Phalaenopsis mannii

1.生息分布

インド(北東部)
ネパール
ベトナム
ブータン
中国

2.生息環境

 海抜500‐1500m、温度10-30C。湿度60-85%。川周辺の常緑広葉樹皮の粗い木に生息。

3.形状

3-1 花

1. 花被片
 花被片は蝋質で、黄緑色をベースにダークブラウンあるいは赤褐色の点や棒状斑点が全体に入る。花径3cm。花茎に5-10輪程が同時に開花する。一つの花茎に20輪以上が開花した写真もあり、一般的に多花性である。開花期は晩春から初夏。香りはない。花名は収集家G. Mann名に由来する。

Flowers

2. リップおよびカルス
 リップ中央弁の先端は白色の扇(あるいは錨)状で外周は細かな鋸歯状の刻みが入る。先端の中央部は凸面で僅かな細毛ある。中央弁の基部からはPhal. cornu-cervi系と同様の棒状突起が伸びる。Phal. borneensis, Phal. pantherinaと同じpolychilos節に分類されている。カルスは2組でanteriorカルスは長く伸びた先端2分岐の線状突起、posteriorカルスは複数の腺状突起をもつ。

Lip and Callus

3-2 さく果

 未収録

3-3 変種および地域変異

 1. Phal. mannii f. mahogany / black
  ダークあるいはマホガニータイプと呼ばれるもので太く濃い茶ー茶褐色の斑点がある。

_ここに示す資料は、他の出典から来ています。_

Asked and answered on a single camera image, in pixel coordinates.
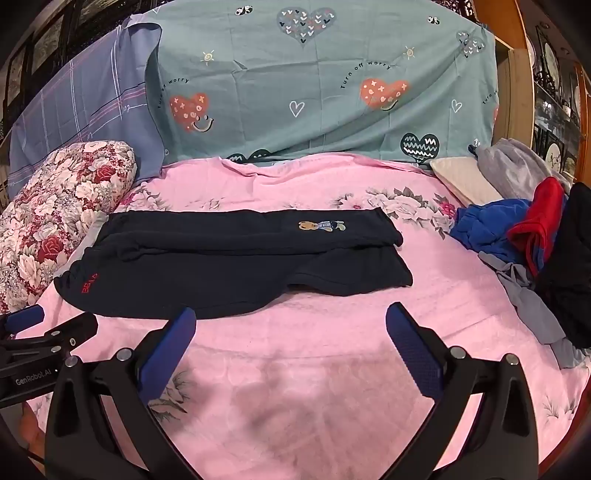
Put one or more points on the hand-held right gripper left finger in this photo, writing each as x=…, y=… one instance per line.
x=168, y=355

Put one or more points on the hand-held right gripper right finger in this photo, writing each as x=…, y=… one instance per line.
x=413, y=353

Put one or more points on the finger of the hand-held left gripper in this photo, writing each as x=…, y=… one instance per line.
x=25, y=319
x=76, y=330

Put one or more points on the dark navy pants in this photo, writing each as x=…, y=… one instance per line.
x=207, y=258

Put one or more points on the red floral bolster pillow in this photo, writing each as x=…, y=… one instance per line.
x=55, y=217

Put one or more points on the pink floral bedsheet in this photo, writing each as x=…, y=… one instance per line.
x=300, y=360

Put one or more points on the grey cloth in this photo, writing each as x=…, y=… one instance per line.
x=531, y=304

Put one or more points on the black garment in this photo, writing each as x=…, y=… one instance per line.
x=568, y=267

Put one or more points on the cream pillow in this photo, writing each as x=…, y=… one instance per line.
x=461, y=177

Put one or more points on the red garment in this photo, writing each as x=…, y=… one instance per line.
x=540, y=207

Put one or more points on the light grey garment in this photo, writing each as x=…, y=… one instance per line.
x=512, y=166

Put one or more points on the purple plaid sheet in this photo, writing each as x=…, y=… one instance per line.
x=83, y=101

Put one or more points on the decorative plate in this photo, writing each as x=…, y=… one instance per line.
x=551, y=62
x=552, y=158

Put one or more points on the dark wooden lattice screen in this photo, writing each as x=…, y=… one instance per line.
x=41, y=41

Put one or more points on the wooden display cabinet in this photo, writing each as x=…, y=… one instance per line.
x=519, y=92

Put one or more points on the teal heart print sheet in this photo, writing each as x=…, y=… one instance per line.
x=300, y=69

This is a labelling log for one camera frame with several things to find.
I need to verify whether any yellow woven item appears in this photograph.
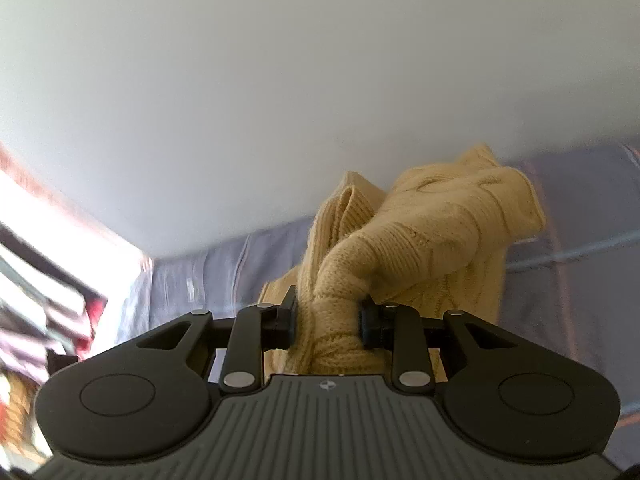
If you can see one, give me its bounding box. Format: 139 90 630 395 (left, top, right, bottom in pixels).
0 372 48 463

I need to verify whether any bright window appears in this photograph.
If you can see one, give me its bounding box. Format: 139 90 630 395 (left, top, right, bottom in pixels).
0 142 153 291

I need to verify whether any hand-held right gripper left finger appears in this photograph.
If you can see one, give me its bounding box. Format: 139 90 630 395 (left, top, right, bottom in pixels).
135 285 299 395

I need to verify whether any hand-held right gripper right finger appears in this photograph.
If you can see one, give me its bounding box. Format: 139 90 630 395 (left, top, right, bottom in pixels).
359 294 508 395

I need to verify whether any red cloth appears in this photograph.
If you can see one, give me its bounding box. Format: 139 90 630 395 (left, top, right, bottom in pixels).
74 296 110 358

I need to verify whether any blue plaid bed sheet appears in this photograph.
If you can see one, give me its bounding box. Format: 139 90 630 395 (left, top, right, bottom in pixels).
114 141 640 443

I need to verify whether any yellow cable-knit cardigan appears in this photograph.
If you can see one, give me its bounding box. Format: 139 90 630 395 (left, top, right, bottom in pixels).
260 143 547 377

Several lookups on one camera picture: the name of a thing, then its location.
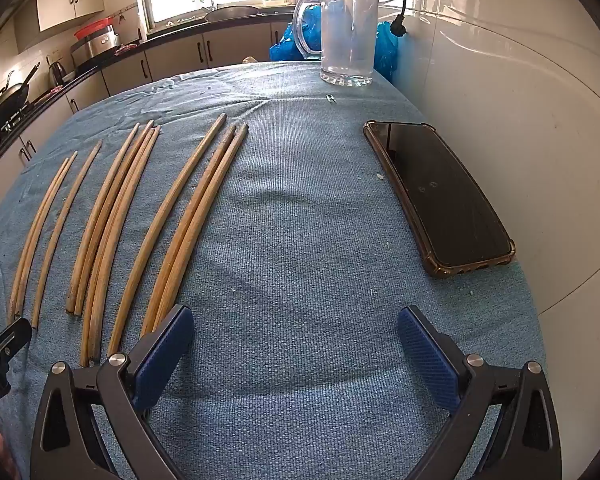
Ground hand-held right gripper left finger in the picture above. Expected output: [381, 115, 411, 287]
[30, 304, 196, 480]

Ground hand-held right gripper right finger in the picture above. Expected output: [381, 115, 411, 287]
[396, 305, 564, 480]

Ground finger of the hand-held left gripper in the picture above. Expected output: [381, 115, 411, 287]
[0, 317, 34, 367]

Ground wooden chopstick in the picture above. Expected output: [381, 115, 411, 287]
[66, 122, 141, 316]
[141, 125, 237, 336]
[90, 126, 162, 363]
[107, 113, 228, 358]
[73, 119, 155, 317]
[79, 128, 156, 368]
[7, 157, 71, 322]
[152, 124, 250, 333]
[14, 150, 79, 320]
[30, 139, 104, 331]

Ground blue table cloth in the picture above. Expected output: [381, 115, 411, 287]
[0, 60, 549, 480]

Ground black phone in brown case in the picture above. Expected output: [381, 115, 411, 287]
[362, 119, 517, 280]

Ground black wok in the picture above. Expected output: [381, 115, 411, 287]
[0, 62, 42, 129]

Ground beige lower kitchen cabinets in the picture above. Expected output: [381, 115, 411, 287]
[0, 20, 301, 226]

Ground steel pot with red lid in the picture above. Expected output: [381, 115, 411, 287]
[69, 17, 122, 64]

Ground black kitchen countertop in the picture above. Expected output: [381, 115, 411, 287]
[0, 10, 301, 176]

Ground clear glass mug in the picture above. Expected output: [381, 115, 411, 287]
[292, 0, 381, 89]

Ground beige upper kitchen cabinet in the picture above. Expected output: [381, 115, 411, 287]
[35, 0, 106, 32]

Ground blue plastic bag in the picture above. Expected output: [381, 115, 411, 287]
[269, 19, 399, 84]

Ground metal basin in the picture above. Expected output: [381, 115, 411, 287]
[203, 4, 267, 24]

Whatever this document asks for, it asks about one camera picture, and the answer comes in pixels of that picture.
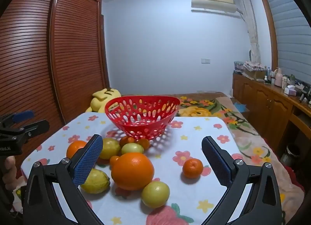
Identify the white floral tablecloth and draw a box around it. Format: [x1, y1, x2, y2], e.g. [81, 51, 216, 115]
[11, 113, 246, 225]

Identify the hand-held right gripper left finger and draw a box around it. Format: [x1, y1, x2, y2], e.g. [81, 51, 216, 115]
[23, 134, 104, 225]

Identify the grey window blind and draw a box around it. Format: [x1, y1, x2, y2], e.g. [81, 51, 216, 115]
[262, 0, 311, 84]

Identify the white tied curtain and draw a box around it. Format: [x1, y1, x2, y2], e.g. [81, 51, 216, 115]
[236, 0, 261, 65]

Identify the dark trash bin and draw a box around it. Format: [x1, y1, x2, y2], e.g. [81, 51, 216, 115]
[280, 144, 304, 167]

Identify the long wooden cabinet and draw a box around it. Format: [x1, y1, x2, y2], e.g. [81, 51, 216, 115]
[232, 72, 311, 160]

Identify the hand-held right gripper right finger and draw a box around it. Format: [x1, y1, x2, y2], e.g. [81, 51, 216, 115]
[201, 136, 283, 225]

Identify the pink thermos bottle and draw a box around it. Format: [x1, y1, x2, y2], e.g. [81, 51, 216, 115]
[274, 67, 283, 86]

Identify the medium orange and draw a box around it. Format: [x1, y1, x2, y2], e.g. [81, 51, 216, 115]
[66, 140, 88, 159]

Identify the wall air conditioner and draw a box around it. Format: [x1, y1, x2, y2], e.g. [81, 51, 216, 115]
[191, 0, 237, 14]

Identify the cardboard box with floral cloth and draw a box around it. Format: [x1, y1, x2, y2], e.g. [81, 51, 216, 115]
[243, 62, 267, 80]

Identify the yellow plush toy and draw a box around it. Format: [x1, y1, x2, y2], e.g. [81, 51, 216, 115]
[85, 88, 122, 114]

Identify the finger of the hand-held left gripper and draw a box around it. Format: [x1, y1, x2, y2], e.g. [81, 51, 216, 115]
[0, 110, 34, 128]
[11, 119, 50, 144]

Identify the dimpled mandarin orange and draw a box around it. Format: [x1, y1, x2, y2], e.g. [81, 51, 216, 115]
[182, 158, 204, 179]

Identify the yellow lemon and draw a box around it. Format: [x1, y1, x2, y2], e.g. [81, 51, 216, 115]
[80, 169, 111, 194]

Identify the person's left hand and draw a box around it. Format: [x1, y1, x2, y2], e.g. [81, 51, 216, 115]
[0, 156, 18, 191]

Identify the yellow-green lemon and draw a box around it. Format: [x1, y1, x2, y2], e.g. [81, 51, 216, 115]
[98, 137, 121, 160]

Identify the brown louvered wooden wardrobe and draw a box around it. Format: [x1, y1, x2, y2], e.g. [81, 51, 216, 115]
[0, 0, 110, 157]

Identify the red perforated plastic basket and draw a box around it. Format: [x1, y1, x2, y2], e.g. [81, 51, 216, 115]
[104, 96, 181, 141]

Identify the large orange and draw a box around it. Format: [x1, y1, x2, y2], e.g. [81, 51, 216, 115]
[111, 152, 155, 191]

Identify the floral bed blanket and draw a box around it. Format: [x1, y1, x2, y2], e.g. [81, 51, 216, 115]
[121, 92, 305, 225]

下段左写真はSian Lim氏収集のダークタイプであり2006年入手、一般種のカラーフォームとは可なり異なる。

Mahogany form
Black form
Midlobe tip of mahogany form

 2. Phal. mannii f. flava
  リップが白色。花被片全体が黄色で、斑点はない。入手は比較的難しいが台湾やUSAから実生の入手ができる。


3-4 葉

 葉は黄緑色で葉長18-20cm、幅5.5cm。厚みがあり固い。

Leaves

3-5 花茎

 花茎はほぼ葉と同じ長さをもつ。

Inflorescence

3-6 根

 根は銀白色で太く丸い。表面が滑らかなコルクなどは活着が悪い。葉の大きさに比べて小さめのポット植えも可能である。


4.育成

  1. コンポスト

    コンポスト 適応性 管理難度 備考(注意事項)
    コルク、ヘゴ、バスケット 特記事項参照
    ミズゴケ 素焼き
    クリプトモス 素焼き/プラスチック

  2. 栽培難易度
    容易。

  3. 温度照明
     胡蝶蘭のなかでは中-高輝度。

  4. 開花
     特記すべき事項はない。

  5. 施肥
    特記すべき事項はない。

  6. 病害虫
    病害虫には強い種である。

5.特記事項

 コルクやヘゴ板への取り付けは、根の周りに十分なミズゴケやヘゴチップを巻き取り付けたほうが良い。根が丸く太いため活着が遅く、根に十分な水分を与えることができないと成長が芳しくない。クリプトモスやヘゴチップを用いたポット植えでもよく成長する。